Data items

----------

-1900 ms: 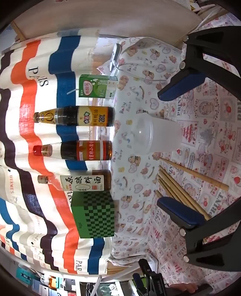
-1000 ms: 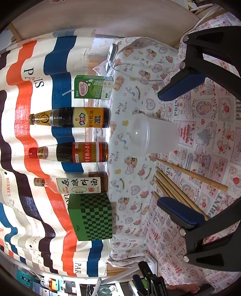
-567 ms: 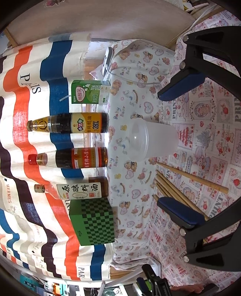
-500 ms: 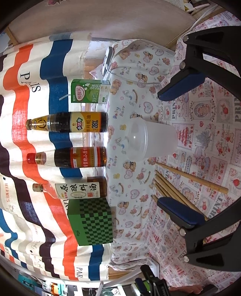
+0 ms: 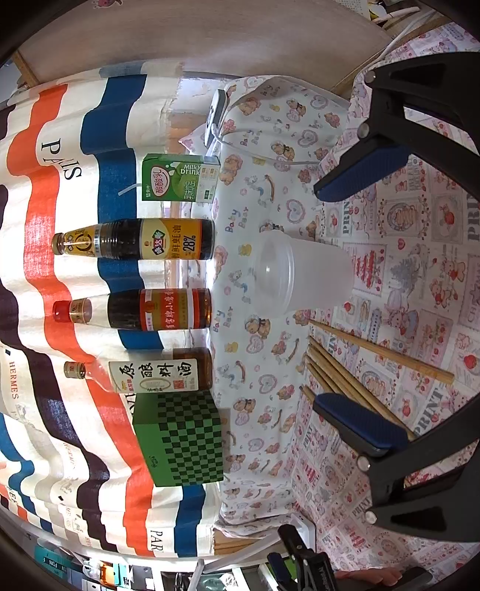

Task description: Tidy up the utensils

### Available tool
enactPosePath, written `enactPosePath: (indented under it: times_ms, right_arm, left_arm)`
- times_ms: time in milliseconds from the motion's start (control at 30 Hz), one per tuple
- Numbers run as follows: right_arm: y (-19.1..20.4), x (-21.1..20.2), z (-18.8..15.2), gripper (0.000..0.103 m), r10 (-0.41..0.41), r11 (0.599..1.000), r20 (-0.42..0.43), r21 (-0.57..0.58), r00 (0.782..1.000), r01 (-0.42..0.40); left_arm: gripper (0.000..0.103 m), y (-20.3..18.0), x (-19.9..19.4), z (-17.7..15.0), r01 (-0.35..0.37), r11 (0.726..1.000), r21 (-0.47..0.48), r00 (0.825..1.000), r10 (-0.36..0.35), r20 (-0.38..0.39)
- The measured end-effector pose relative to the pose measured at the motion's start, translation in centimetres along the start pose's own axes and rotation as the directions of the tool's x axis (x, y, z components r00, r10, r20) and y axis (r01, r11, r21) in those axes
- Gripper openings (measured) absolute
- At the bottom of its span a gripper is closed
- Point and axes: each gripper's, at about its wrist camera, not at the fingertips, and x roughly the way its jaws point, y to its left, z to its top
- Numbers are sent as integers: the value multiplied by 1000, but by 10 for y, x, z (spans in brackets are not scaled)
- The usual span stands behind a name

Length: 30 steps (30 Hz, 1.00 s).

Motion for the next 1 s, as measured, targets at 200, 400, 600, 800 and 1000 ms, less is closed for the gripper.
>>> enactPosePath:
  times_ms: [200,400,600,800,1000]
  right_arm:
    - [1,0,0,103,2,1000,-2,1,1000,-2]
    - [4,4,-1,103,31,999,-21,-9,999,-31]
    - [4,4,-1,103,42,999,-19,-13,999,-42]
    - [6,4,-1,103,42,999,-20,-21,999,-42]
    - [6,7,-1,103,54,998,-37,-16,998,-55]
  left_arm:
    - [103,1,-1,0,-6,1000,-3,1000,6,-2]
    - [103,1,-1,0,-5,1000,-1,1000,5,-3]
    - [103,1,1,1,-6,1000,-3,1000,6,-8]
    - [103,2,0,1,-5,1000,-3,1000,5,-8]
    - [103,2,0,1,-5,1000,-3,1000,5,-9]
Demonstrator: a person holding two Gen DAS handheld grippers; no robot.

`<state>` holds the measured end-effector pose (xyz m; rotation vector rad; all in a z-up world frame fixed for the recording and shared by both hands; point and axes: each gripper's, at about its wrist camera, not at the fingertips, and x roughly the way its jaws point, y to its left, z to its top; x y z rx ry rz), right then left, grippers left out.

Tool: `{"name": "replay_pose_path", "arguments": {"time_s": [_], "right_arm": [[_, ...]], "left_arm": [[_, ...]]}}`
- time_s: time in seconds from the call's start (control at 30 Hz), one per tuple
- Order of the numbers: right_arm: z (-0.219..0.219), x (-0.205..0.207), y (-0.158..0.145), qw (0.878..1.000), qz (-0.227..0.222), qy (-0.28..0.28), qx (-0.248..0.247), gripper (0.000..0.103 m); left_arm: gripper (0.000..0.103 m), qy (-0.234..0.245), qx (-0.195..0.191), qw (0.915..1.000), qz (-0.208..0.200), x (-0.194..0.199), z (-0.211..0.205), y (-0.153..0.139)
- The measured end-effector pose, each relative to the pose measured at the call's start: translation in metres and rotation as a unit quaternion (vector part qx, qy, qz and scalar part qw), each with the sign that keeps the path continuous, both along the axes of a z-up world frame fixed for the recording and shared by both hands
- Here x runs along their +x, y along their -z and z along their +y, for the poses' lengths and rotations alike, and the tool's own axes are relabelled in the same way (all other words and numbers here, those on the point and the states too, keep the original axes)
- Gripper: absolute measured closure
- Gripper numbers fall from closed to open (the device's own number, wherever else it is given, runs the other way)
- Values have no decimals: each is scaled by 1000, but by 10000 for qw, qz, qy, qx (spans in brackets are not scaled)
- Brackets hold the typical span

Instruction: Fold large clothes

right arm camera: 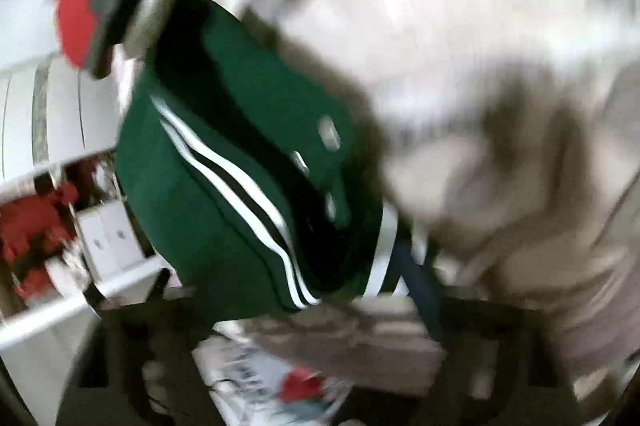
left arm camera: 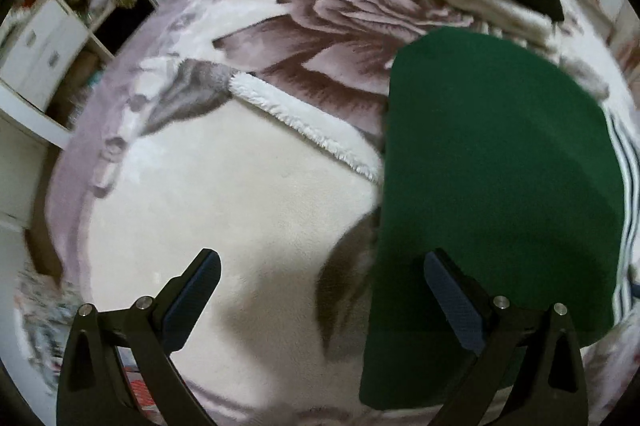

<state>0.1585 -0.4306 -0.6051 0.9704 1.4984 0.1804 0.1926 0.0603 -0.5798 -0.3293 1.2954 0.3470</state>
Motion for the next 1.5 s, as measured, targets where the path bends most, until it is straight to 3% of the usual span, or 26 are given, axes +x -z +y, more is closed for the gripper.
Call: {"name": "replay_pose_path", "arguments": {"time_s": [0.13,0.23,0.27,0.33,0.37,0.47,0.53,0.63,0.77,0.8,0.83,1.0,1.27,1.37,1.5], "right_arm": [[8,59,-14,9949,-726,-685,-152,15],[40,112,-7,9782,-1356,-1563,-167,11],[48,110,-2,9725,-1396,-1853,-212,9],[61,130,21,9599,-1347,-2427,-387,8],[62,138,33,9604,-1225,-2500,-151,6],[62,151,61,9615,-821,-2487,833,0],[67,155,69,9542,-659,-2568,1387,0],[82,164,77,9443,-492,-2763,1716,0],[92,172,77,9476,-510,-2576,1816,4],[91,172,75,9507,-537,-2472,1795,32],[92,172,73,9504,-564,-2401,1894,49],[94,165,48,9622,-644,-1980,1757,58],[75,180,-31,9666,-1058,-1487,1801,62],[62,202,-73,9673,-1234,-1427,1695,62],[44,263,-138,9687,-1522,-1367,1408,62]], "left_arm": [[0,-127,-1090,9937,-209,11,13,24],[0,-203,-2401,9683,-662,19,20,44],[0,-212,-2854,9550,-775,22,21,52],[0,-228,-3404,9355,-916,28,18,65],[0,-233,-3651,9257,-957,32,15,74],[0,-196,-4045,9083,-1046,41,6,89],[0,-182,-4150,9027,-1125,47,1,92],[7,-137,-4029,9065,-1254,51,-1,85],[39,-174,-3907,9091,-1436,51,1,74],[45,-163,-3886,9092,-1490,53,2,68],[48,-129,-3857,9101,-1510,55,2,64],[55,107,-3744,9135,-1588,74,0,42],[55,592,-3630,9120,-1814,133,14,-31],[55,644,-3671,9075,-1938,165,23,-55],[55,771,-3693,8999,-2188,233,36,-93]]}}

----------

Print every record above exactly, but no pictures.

-1900 ms: 
-1000 ms: 
-567 ms: 
-500 ms: 
+0 ms: 

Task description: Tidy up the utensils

### Available tool
enactPosePath, written `enactPosePath: (indented under it: times_ms, right_arm, left_arm)`
- times_ms: time in milliseconds from the motion's start (control at 30 Hz), one per tuple
- Numbers run as follows: right_arm: y (-19.1..20.4), x (-21.1..20.2), z (-18.8..15.2), gripper (0.000..0.103 m), r10 (-0.41..0.41), r11 (0.599..1.000), r20 (-0.42..0.43), r21 (-0.57..0.58), r00 (0.782..1.000), r01 (-0.42..0.40); left_arm: gripper (0.000..0.103 m), y (-20.3..18.0), x (-19.9..19.4), z (-17.7..15.0), r01 (-0.35..0.37), r11 (0.726..1.000), r21 (-0.47..0.48), r00 (0.825..1.000), r10 (-0.36..0.35), r20 (-0.38..0.39)
- The measured end-effector pose relative to the pose measured at the motion's start, translation in centimetres along the start pose's own axes and rotation as the directions of the tool's x axis (x, y, z components r00, r10, r20) and y axis (r01, r11, r21) in those axes
- Gripper openings (measured) absolute
- At the bottom of its span a gripper is closed
- Point and axes: each gripper's, at about its wrist camera, not at the fingertips, and x roughly the way its jaws point, y to its left, z to its top
- Numbers are sent as integers: the value multiplied by 1000, but by 10 for y, x, z (spans in brackets are not scaled)
- The usual span stands behind a name

Length: 30 steps (30 Hz, 1.00 s).

Motion for the next 1 s, as measured, targets at 200, 400, 600, 800 and 1000 ms, less is closed for the gripper.
>>> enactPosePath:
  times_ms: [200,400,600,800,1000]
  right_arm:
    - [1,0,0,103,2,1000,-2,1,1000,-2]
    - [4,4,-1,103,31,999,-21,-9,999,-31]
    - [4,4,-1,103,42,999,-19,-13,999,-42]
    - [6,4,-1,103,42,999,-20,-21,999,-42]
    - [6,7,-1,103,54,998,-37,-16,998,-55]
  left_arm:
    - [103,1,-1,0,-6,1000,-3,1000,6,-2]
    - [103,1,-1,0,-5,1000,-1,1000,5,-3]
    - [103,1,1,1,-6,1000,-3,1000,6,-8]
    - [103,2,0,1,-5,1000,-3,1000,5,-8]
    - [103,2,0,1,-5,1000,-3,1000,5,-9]
Demonstrator: a person holding two Gen DAS handheld grippers; no robot.

`<state>` holds the measured end-effector pose (xyz m; rotation vector rad; all in a z-up world frame fixed for the recording and shared by both hands; point and axes: each gripper's, at about its wrist camera, not at the fingertips, and x roughly the way its jaws point, y to its left, z to its top; x y z rx ry rz), right then left, grippers left out.

Tool: `{"name": "replay_pose_path", "arguments": {"time_s": [_], "right_arm": [[_, ...]], "left_arm": [[_, ...]]}}`
- time_s: time in seconds from the call's start (control at 30 Hz), one per tuple
- Order of the numbers: right_arm: z (-0.219..0.219), x (-0.205..0.207), y (-0.158..0.145), qw (0.878..1.000), qz (-0.227..0.222), qy (-0.28..0.28), qx (-0.248..0.247), gripper (0.000..0.103 m); left_arm: gripper (0.000..0.103 m), qy (-0.234..0.245), qx (-0.195..0.191), qw (0.915..1.000), qz (-0.208..0.200), x (-0.194..0.199), z (-0.211..0.205), y (-0.153..0.139)
- The measured end-effector pose, each relative to the pose measured at the call's start: translation in metres and rotation as a unit quaternion (vector part qx, qy, qz and scalar part qw), each with the sign that keeps the path continuous, both along the axes of a z-up world frame fixed for the recording and shared by both hands
- Here x runs along their +x, y along their -z and z along their +y, for the poses' lengths and rotations alike, and the tool's own axes are relabelled in the same way (all other words and numbers here, those on the point and the states too, keep the original axes)
- Gripper: absolute measured closure
- Gripper numbers fall from closed to open (the device's own number, wherever else it is given, runs the other way)
- Values have no decimals: each is scaled by 1000, but by 10000 for qw, qz, qy, qx (spans in brackets are not scaled)
- Brackets hold the typical span

Instruction: Fold large clothes

right arm camera: 
left arm camera: 

<state>0.1585 -0.4306 -0.6051 0.9704 1.4984 0.1804 0.1926 0.0603 -0.5798 -0.3293 1.2954 0.3470</state>
Motion for the next 1.5 s, as measured, targets where the path bends most, until it is straight to 3% of the usual span, or 26 are given, axes +x -z +y, more is closed for the gripper.
Call: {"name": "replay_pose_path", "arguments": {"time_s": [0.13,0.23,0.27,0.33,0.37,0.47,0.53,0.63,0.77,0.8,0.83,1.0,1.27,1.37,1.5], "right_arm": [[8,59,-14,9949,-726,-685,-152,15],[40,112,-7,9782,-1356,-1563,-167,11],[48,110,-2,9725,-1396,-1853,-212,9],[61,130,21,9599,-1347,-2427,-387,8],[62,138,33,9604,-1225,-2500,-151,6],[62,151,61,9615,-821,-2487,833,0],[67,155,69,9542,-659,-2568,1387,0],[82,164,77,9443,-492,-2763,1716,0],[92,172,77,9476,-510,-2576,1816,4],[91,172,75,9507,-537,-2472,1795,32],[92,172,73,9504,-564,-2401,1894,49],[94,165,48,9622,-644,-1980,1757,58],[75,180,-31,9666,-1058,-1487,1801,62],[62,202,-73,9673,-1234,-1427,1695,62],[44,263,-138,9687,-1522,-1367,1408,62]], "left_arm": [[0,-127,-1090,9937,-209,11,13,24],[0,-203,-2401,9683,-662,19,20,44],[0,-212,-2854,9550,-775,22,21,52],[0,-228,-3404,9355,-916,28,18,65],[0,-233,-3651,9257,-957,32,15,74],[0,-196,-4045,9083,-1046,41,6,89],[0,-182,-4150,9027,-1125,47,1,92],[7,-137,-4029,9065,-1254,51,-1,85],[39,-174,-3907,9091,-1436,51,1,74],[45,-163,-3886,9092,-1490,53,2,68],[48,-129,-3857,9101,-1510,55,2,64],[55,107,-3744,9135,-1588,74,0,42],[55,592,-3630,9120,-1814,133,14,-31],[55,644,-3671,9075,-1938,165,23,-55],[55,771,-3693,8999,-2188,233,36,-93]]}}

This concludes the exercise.